Large software systems have several axes to manage

  • amount of requests -> millions of requests per second
  • amount of data -> millions of data records to process
  • amount of code -> millions of lines of code to organize
  • amount of staff -> millions of communication channels


  • is the system healthy?
  • keep it healthy

Monitoring > Logging

  • log everything
  • keep logs for about a year
  • do not log confidential data such as passwords
  • include 1. correlation id and 2. the entire request/response payload
  • structured logging is a nice-to-have

Monitoring > Notifications

  • monitor every important part of the system
  • ping employees via phone, email, text
  • have clear plans of action; e.g. restart the service
  • Kubernetes has some out-of-the-box monitoring: live, healthy.


  • who can deploy?
  • the machine needs approval from two people:
  • ... one person (e.g. a developer) starts a deployment,
  • ... another person must approve the deployment,
  • ... the machine does the actual deployment via a script.
  • this is more secure and prevents accidents (e.g. deleted the database, oops)

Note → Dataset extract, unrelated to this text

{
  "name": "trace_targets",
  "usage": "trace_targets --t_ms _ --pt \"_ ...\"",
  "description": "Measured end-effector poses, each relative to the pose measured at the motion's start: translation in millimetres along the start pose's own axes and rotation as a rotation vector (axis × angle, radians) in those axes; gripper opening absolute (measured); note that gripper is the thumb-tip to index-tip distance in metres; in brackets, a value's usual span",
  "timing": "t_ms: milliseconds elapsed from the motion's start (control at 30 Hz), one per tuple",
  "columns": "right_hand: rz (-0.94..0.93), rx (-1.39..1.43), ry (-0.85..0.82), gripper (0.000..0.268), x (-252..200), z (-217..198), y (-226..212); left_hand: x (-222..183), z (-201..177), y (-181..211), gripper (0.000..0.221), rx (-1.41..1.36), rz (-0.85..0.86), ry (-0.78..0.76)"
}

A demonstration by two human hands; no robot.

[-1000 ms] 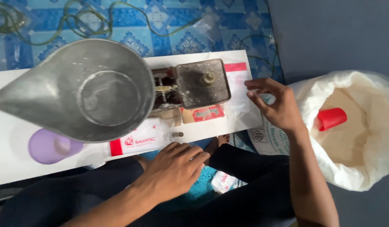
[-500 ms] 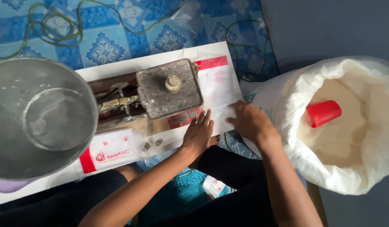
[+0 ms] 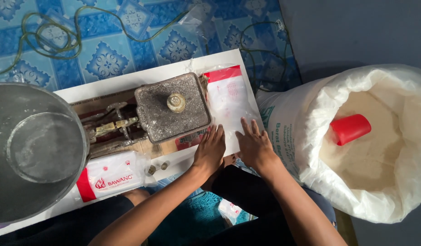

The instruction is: Weighing and bagging powder from a large sack into smaller plastic bags using a scoop and a scale.

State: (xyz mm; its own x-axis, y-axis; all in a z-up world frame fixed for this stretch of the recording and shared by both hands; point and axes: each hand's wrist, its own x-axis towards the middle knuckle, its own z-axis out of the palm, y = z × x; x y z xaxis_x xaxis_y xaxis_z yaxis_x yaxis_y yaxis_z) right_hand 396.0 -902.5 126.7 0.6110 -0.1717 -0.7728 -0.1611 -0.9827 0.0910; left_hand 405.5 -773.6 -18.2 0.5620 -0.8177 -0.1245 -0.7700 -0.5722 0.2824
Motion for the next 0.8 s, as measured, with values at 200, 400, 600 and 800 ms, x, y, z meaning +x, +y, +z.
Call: trace_targets --t_ms 200,400,600,800 --pt "-0.032 -0.009 0.341 0.055 -15 -12 12 -13 -21 0 0.033 -0.162 0.08 0.386" --pt "-0.099 0.122 0.452 0.01 -43 -42 6 -27 -50 -10 0.017 -0.23 0.11 0.519" --pt "-0.422 0.641 0.527 0.008 -98 -80 1 -65 -165 -11 0.037 -0.449 0.059 0.684" --pt "-0.75 0.993 0.516 0.036 -115 -82 -20 -124 -243 -33 0.051 -0.875 0.076 0.431"
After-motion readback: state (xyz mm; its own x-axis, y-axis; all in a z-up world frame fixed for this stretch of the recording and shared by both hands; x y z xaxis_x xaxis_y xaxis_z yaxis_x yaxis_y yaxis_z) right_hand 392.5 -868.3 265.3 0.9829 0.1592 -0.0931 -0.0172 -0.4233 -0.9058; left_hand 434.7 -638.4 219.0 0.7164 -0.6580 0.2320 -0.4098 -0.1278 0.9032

  • scale out is the trend
  • it is about load balancing
  • compared to one large machine, multiple small machines are
  • ... less expensive
  • ... more flexible
  • ... more resilient (w/ redundancies)

Distributed Transactions

                       HasStarted    HasCompleted

database1.someTable        1              1
database2.someTable        1              0 // problem!
database3.someTable        1              1
  • for each distributed database table involved in a distributed transaction,
  • ... store the transaction state: HasStarted, HasCompleted...
  • also include a supervisor service to check for transaction integrity
  • --
  • some transaction will fail
  • fail fast and on purpose:
  • ... if something in the system fails, shoot the flare,
  • ... sound the alarm immediately, do not keep processing

Event Sourcing

  • do not store state
  • rather, record every event that would otherwise change state,
  • and determine the state at a given time by replaying each event.


  • supports clustering for a reliable, distributed cache
  • multiple services read/write to a single distributed cache
  • more than just a cache
  • ... supports queue and bus features
  • ... pub-sub, in which services subscribe to a key
  • ... consistent index increment operations (plus one)
  • limitation: only supported serialized data

Lots of Data - Paging, Filtering

Back 1 2 3 4 5 6 7 8 9 10 .. 11,320 Next // no!
Back 1 2 3 4 5 6 7 8 9 10 Next // yes
  • exposing the total number of available pages in the UI is expensive,
  • because counting the total number of records entails scanning the entire data store,
  • and it's non-trivial to cache the count on a dynamic query
  • a better alternative is to expose a limited number of pages with back/next
  • on the other hand, filtering is cheap, especially with DB indexing

Message Queue

  • we mostly read them
  • uses a pull not a push model
  • usually support message persistence after something has handled the message

Message Bus

  • this is pub/sub (publish/subscribe)
  • multiple listeners/subscribers
  • usually do not support message persistence
  • compared to object-oriented event handling,
  • ... publishing to a message bus can be harder to debug at runtime,
  • ... because of difficultly finding the message handler(s) and stepping into code;
  • ... static analysis does not support "find all message bus subscribers"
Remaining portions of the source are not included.